Quali saranno le conseguenze per i consumatori? L’Europa farà in modo che i diritti dei consumatori sanciti dalla normativa vengano riconosciuti negli ordinamenti nazionali e adeguatamente rispettati da tutti gli operatori economici: i consumatori devono poter disporre delle informazioni e di strumenti concreti per cambiare fornitore in tre settimane senza oneri finanziari. L’informazione attiva in merito a questi diritti è essenziale: le imprese devono informare adeguatamente i consumatori sui loro diritti. La Commissione metterà a disposizione un apposito sito web con specifiche informazioni pratiche.

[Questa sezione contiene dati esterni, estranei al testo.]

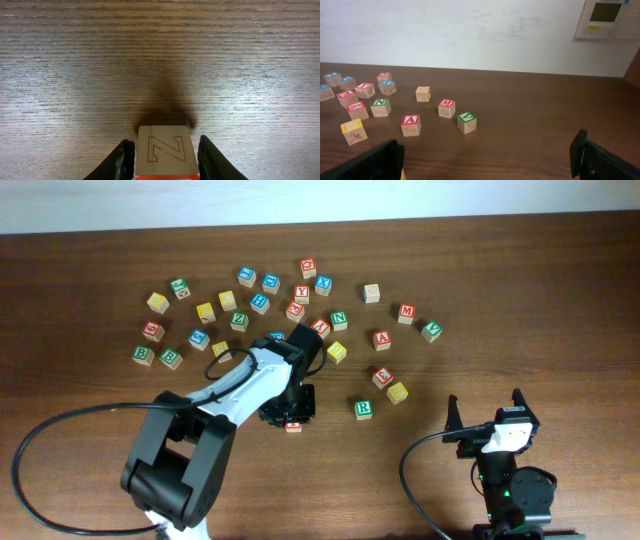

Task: Spell out ICRA
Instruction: 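Lower the red I block at lower center and open the left gripper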

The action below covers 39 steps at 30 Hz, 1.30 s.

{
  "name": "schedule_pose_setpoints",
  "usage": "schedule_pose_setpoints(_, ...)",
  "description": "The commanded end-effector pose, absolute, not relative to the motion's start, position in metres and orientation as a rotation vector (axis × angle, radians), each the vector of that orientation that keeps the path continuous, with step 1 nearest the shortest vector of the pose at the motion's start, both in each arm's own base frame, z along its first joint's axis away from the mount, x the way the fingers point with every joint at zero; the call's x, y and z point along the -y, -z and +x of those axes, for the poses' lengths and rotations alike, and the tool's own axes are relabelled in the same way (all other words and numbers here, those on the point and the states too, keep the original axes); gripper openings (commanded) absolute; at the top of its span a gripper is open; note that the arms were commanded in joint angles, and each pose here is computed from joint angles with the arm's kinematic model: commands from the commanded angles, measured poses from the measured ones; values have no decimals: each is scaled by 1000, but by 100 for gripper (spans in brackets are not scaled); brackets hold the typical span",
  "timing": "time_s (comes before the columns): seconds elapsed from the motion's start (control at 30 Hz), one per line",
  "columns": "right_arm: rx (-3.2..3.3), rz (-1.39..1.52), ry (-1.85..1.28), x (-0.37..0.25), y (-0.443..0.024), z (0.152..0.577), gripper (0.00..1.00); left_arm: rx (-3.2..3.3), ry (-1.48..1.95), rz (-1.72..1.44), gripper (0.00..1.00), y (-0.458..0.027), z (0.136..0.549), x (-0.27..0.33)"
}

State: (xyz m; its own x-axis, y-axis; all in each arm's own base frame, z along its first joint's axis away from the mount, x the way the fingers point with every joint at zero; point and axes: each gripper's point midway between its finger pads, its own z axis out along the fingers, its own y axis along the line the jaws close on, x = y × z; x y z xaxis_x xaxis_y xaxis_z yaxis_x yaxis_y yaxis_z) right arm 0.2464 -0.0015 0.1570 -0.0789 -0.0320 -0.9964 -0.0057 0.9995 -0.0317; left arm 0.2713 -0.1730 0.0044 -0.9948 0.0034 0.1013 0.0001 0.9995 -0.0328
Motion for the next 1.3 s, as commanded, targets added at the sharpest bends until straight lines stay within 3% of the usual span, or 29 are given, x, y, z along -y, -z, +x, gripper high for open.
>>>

Ma dobbiamo anche guardare avanti: il futuro quadro energetico e la transizione verso un’economia a basse emissioni di carbonio pongono molte sfide. Il contributo delle fonti rinnovabili, quali il sole e il vento, che per loro natura non possono fornire energia elettrica di continuo, deve essere adeguatamente integrato, ad esempio mediante il gas. Alcuni Stati membri stanno creando cosiddetti “meccanismi di capacità” per soddisfare le esigenze energetiche nazionali; tuttavia in assenza di cooperazione vi è il rischio di far lievitare la spesa e di mettere in pericolo lo sviluppo del mercato in tutta l’Europa, uno sviluppo che potrebbe essere compromesso anche dalla concessione da parte di singoli Stati di sovvenzioni dannose al settore energetico nazionale. L’energia sovvenzionata può apparire interessante per i consumatori, tuttavia non bisogna dimenticare che sono le tasse da essi pagate che finanziano le sovvenzioni. In un modo o nell’altro sono quindi i consumatori che pagano il costo reale della loro energia. La cooperazione transnazionale nel settore dell’energia è quindi un esempio perfetto del modo in cui l’UE crea valore aggiunto per tutti gli Stati membri.